▸ EXERCISE PROMPT
Omit the pictures. Transcribe exactly the lines below, from the one with "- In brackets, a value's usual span" up to and including the last.

--- DATA SHOWN ---

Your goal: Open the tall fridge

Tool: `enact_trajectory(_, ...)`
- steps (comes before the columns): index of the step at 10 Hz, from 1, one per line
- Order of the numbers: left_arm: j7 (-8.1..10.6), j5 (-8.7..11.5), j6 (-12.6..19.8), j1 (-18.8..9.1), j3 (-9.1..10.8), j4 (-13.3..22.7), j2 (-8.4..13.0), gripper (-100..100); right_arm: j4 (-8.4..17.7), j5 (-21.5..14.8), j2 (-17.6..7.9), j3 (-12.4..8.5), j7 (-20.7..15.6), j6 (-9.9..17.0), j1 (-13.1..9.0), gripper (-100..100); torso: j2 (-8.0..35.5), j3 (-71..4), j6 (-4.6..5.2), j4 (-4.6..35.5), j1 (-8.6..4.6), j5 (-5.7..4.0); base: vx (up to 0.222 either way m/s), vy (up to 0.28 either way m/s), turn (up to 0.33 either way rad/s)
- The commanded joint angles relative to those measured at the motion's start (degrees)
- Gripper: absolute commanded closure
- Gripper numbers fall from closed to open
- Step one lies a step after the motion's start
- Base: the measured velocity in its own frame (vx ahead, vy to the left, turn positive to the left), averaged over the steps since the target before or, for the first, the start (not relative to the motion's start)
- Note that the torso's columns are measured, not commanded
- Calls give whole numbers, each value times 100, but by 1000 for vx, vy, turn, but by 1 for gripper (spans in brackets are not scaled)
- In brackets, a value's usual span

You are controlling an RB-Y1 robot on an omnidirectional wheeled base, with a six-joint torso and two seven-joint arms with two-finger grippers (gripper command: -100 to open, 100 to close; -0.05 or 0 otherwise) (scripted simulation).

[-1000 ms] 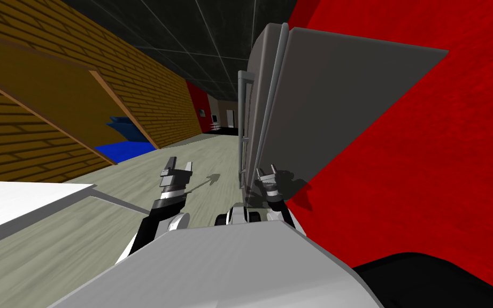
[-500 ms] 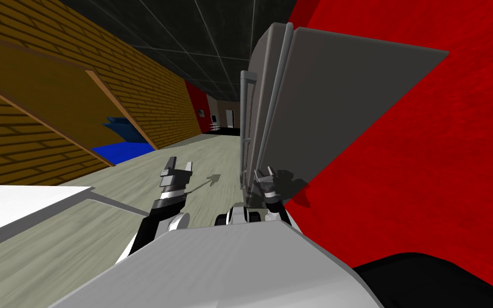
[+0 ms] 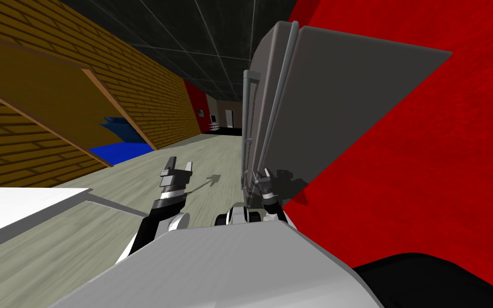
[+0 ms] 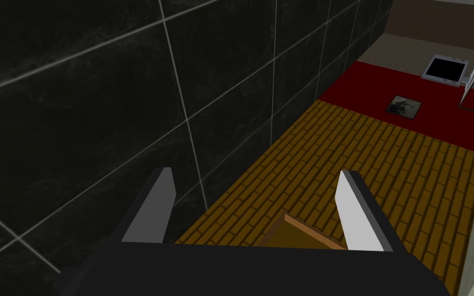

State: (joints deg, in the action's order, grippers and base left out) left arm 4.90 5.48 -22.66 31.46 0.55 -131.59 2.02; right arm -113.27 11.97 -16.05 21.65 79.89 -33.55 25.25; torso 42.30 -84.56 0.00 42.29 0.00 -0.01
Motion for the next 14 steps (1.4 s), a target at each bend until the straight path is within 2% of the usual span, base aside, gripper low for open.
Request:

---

▸ EXERCISE OUTPUT
- In brackets, a value's usual span

You are controlling an RB-Y1 robot on an omnidirectional wheeled base, with a six-joint torso and two seven-joint arms with two-finger grippers (gripper command: -100 to open, 100 to close; -0.05 or 0 otherwise) (scripted simulation).

[-1000 ms] 
[-500 ms] 
[+0 ms] 
[+0 ms] 

State: (joints deg, in the action's order, grippers and base left out) left arm 4.90 5.48 -22.66 31.46 0.55 -131.59 2.02; right arm -113.27 11.97 -16.05 21.65 79.89 -33.55 25.25; torso 42.30 -84.56 0.00 42.29 0.00 -0.01
Motion for the next 14 steps (1.4 s), a target at each bend until the straight path is within 2% of the usual span, base aside, gripper low for open.
Request:

There is no additional output for this exercise.